Изменить размер шрифта - +

Она стояла на краю тротуара голодная, нагруженная и никак не могла сообразить, как побыстрее добраться до дому, когда ее окликнули:

— Анна Мироновна, здравствуйте.

Обернулась, увидела: узенькое, в талию, пальто, тоненькая светлая простоволосая девушка. На лице ожидание, тревога и чуть-чуть испуг…

— Вы не узнали меня? Я приходила к вам от Княгинина…

Из-за угла медленно выворачивало такси. Анна Мироновна взмахнула рукой. Машина остановилась.

— Вы — Марина? Марина Леонтьевна?

— Марина!

— Садитесь, — сказала Анна Мироновна, распахивая дверки такси. — У меня больше нет сил стоять.

Всю дорогу они промолчали. Анна Мироновна, измученная беготней, огорченная бесследно утекшим временем, просто не находила сил, чтобы сказать хоть какие-нибудь слова, Марина растерялась и не знала, как начать разговор и удобно ли ей начинать первой.

Так они доехали до самого хабаровского дома. Анна Мироновна расплатилась с шофером, жестом пригласила Марину следовать за собой, и та прошла молчаливой, легкой тенью за Анной Мироновной; неслышно разделась, незаметно примостилась на кухонной табуретке….

— Чего же вы все молчите, ни о чем не спрашиваете? — придя немного в себя, спросила Анна Мироновна. Она зажгла газ, поставила чайник на конфорку.

— Мне Виктор Михайлович прислал письмо. Все шутит, улыбается в письме, а я читала и… ревела…

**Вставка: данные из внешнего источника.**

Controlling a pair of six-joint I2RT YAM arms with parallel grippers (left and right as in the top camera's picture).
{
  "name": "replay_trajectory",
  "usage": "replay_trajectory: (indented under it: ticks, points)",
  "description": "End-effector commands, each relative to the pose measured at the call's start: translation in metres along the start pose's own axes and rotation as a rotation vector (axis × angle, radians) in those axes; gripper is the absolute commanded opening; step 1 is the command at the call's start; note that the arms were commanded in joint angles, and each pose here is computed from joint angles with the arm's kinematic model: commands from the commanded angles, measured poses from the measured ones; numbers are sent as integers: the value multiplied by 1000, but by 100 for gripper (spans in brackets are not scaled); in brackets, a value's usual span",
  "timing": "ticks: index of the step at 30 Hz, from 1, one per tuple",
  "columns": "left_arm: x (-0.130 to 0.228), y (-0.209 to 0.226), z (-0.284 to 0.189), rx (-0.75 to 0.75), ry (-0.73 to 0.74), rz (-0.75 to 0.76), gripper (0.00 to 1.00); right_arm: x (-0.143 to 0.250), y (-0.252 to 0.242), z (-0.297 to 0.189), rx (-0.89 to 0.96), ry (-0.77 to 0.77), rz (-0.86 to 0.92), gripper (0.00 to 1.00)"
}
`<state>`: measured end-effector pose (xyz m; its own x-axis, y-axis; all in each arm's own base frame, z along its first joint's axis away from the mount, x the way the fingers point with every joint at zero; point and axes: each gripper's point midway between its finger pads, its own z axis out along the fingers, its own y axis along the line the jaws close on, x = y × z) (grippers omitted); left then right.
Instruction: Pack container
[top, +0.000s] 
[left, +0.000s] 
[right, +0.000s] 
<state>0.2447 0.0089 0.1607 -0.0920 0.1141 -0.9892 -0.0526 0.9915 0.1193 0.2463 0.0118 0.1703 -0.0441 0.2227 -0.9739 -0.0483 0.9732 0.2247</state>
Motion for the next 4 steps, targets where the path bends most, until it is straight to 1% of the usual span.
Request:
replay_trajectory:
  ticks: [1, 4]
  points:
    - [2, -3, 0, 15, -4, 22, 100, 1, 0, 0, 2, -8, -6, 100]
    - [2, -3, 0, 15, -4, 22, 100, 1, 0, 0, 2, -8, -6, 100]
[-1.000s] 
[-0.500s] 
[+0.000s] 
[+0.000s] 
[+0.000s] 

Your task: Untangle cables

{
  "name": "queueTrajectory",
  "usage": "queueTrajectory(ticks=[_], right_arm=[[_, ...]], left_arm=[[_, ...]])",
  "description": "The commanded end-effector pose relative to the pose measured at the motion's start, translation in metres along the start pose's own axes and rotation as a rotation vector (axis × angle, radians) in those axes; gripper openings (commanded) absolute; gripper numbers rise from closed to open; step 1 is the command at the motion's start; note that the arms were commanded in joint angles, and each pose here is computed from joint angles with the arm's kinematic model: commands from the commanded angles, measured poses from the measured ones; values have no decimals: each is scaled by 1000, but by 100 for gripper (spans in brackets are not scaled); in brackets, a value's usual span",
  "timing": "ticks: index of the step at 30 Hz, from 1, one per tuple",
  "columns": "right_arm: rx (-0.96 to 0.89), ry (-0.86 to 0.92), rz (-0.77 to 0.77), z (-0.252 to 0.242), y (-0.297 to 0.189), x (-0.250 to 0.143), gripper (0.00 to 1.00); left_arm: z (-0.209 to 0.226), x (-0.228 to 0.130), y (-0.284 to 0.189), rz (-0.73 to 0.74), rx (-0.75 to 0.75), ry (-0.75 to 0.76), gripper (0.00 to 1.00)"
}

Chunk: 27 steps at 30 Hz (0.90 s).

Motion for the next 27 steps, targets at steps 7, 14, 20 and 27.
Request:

— Вот те раз. И опять ревете?

— Реву.

— Если вы хотите, чтобы я с вами разговаривала, немедленно перестаньте. Сейчас же! Вы знаете, как надо жить подле летчика, тем более летчика-испытателя? Каждый день ждать, мучиться неизвестностью, страхами, вымышленными и настоящими, видеть его запавшие от усталости глаза, вместе хоронить людей, которые, бывает, только вчера пили водку у тебя в доме и ржали, как застоявшиеся жеребцы, — и не реветь! Да что там не реветь — виду не подавать… — Анна Мироновна села на другой табурет и, подперев голову руками, не глядя на Марину, продолжала: — Вы понимаете, что такое испытатель? Они совсем не гладиаторы и не тореадоры, какими их изображают в плохих очерках. Просто, просто это очень трудная работа. Такая работа, что ее нельзя ни с чем и ни с кем делить… Никто не знает нашей боли, наших бабских переживаний, этого нельзя выразить. Невозможно. Ходишь всю жизнь как по ножу и улыбаешься. А вы — реветь…

— Я не реву, — едва слышно сказала Марина. И только тут мать посмотрела ей в глаза.

— Вот хорошо. Молодец. Я тоже не плачу и, между прочим, не плакала, когда даже было от чего. Виктор Михайлович поправляется. Садится. Двигается понемногу. Пишет. К празднику Сурен Тигранович, возможно, попробует поставить его на ноги.

— Ему очень больно?

— Больно. Было — очень, теперь уже не так.

— А что он говорит?

— Как, что говорит? — не поняла мать.

— Ну, вообще…

— Все говорит, он же не новорожденный. — И, сама того не заметив, перешла вдруг на «ты»: — Лучше скажи мне, девочка, как тебя понимать? А? Приходила к нам по делу. Это я знаю. Тогда. А теперь ты что ж — жертва?

— Не знаю. Может быть, и жертва. Только я себя не жалею, мне его жалко…

— Он женат — знаешь?

— Да.

— У него сыну пять лет исполнилось — знаешь?

— Да.

Анна Мироновна долго молчала, открыто разглядывая Марину, думала о своем, ведомом ей одной. Успел закипеть чайник. Мать убавила огонь и начала накрывать на стол.